<<<<
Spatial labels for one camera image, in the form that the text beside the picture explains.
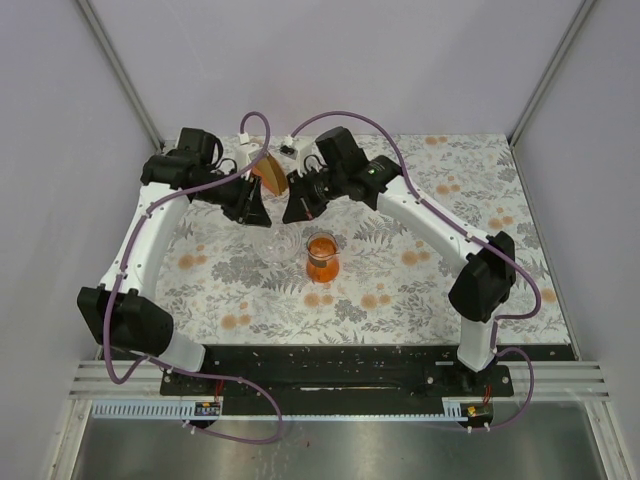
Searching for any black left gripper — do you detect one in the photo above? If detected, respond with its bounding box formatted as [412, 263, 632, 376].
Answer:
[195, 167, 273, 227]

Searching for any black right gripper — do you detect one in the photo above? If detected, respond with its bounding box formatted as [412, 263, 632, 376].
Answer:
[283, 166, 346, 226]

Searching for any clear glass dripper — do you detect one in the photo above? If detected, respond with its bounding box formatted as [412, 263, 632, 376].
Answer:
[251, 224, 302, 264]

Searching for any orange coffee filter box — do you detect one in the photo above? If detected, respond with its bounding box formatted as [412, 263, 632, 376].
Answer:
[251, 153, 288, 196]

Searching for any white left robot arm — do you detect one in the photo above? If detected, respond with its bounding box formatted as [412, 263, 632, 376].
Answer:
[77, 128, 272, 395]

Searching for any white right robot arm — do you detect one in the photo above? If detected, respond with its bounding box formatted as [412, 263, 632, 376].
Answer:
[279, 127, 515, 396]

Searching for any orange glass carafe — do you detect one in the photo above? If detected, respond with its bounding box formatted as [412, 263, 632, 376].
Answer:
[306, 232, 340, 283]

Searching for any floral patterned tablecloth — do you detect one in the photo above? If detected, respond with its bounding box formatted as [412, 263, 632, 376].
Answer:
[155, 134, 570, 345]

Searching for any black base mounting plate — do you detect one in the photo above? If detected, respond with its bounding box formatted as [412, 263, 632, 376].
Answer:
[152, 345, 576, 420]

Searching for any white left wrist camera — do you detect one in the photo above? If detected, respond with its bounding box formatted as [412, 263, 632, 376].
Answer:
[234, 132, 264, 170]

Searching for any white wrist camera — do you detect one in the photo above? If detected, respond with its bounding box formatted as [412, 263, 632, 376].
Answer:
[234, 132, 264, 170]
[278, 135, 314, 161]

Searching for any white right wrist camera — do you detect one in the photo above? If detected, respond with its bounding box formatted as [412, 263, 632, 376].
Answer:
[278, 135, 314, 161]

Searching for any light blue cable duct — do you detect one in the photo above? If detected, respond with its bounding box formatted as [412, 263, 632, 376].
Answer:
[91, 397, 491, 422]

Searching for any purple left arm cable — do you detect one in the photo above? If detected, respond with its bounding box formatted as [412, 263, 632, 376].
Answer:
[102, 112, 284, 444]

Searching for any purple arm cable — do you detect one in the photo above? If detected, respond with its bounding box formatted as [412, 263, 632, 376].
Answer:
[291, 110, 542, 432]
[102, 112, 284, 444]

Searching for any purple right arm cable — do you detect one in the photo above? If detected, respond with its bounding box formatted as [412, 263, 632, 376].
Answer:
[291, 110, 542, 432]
>>>>
DIRECTIONS FOR THIS TASK -
After locating the line above that contains "Searching for any purple right", write out that line and every later one exactly, through the last line of the material, and nothing else.

SOLUTION FOR THIS TASK -
Searching for any purple right arm cable — do you detect one in the photo above? If detected, respond with its bounding box formatted as [412, 263, 632, 376].
Answer:
[291, 110, 542, 432]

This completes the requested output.